🤖 AI Summary
This work addresses the challenge of automatically inferring compositional automaton models for synchronous concurrent systems when the underlying component decomposition is unknown. Methodologically, it introduces an alphabet-distribution theory and a distributed counterexample mechanism that require no prior decomposition. It employs overlapping global-alphabet partitioning integrated with the LearnLib framework to enable collaborative learning of component models while ensuring global consistency. Innovatively, it combines formal verification, distributed modeling, and counterexample-driven alphabet refinement. Experiments on over 630 systems demonstrate up to five orders-of-magnitude reduction in membership queries and significantly improved scalability of equivalence queries under high concurrency. The core contribution is the first formal distributed active learning theoretical framework that operates without decomposition assumptions, enabling efficient and globally consistent joint inference of component models.
📝 Abstract
Active automata learning infers automaton models of systems from behavioral observations, a technique successfully applied to a wide range of domains. Compositional approaches for concurrent systems have recently emerged.
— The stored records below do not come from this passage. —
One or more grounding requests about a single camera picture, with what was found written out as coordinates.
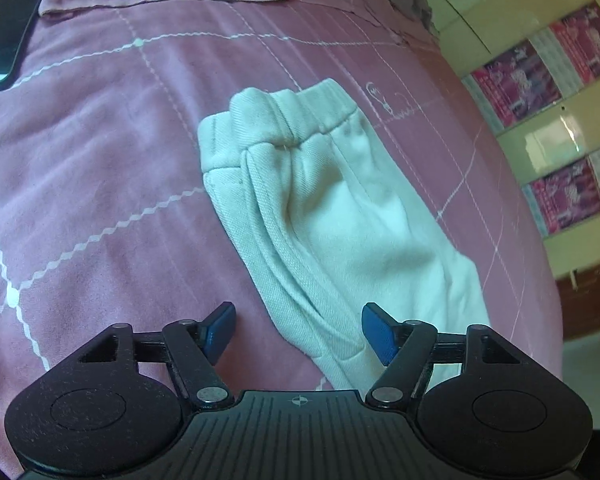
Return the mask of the white pants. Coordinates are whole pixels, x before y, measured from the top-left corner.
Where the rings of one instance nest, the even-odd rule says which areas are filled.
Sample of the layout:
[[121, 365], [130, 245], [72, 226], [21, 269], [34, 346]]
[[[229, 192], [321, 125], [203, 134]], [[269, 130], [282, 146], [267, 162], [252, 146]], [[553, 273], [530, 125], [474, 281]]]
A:
[[198, 128], [204, 188], [276, 330], [337, 389], [382, 373], [373, 302], [445, 333], [488, 322], [461, 254], [336, 81], [248, 88]]

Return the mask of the purple poster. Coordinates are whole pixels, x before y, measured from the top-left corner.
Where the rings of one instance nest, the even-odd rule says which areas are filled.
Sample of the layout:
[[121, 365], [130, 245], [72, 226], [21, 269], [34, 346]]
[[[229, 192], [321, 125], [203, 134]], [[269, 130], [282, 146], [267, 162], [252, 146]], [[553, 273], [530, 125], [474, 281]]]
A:
[[600, 214], [600, 149], [522, 188], [541, 236], [547, 238]]
[[462, 83], [497, 136], [600, 79], [600, 4], [591, 1], [473, 70]]

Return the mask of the cream wardrobe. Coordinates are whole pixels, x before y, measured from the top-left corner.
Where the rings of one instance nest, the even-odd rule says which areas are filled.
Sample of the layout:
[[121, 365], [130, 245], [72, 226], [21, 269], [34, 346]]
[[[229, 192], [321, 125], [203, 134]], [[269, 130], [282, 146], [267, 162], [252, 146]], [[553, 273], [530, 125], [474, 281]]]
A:
[[[552, 21], [600, 0], [428, 0], [443, 56], [458, 76], [486, 64]], [[600, 80], [498, 136], [527, 184], [600, 148]]]

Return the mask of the lower left purple poster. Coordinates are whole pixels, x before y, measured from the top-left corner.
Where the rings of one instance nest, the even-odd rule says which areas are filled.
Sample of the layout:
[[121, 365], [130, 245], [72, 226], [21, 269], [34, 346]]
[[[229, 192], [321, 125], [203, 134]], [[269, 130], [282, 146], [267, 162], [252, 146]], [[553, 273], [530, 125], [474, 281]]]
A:
[[600, 4], [591, 1], [473, 70], [462, 83], [497, 136], [600, 79]]

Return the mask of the upper left purple poster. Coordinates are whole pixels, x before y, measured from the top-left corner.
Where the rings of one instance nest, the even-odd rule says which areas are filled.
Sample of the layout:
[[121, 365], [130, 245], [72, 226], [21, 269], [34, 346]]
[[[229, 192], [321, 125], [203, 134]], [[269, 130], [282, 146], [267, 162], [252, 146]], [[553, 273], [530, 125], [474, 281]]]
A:
[[547, 238], [600, 214], [600, 149], [522, 188], [541, 236]]

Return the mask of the pink checked bedspread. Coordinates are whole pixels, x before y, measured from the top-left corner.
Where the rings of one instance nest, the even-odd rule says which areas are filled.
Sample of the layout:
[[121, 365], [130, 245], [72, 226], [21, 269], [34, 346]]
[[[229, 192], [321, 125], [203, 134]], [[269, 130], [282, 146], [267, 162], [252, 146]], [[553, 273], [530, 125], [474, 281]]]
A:
[[454, 246], [493, 327], [553, 373], [562, 314], [509, 164], [434, 37], [382, 0], [147, 0], [42, 18], [0, 92], [0, 469], [9, 402], [117, 322], [152, 332], [230, 300], [235, 391], [310, 390], [202, 187], [196, 132], [236, 92], [336, 80]]
We take a significant step beyond available results, including those by the authors, and develop a general technique for compositional learning of a synchronizing parallel system with an unknown decomposition. Our approach automatically refines the global alphabet into component alphabets while learning the component models. We develop a theoretical treatment of distributions of alphabets, i.e., sets of possibly overlapping component alphabets. We characterize counter-examples that reveal inconsistencies with global observations, and show how to systematically update the distribution to restore consistency. We present a compositional learning algorithm implementing these ideas, where learning counterexamples precisely correspond to distribution counterexamples under well-defined conditions. We provide an implementation, called CoalA, using the state-of-the-art active learning library LearnLib. Our experiments show that in more than 630 subject systems, CoalA delivers orders of magnitude improvements (up to five orders) in membership queries and in systems with significant concurrency, it also achieves better scalability in the number of equivalence queries.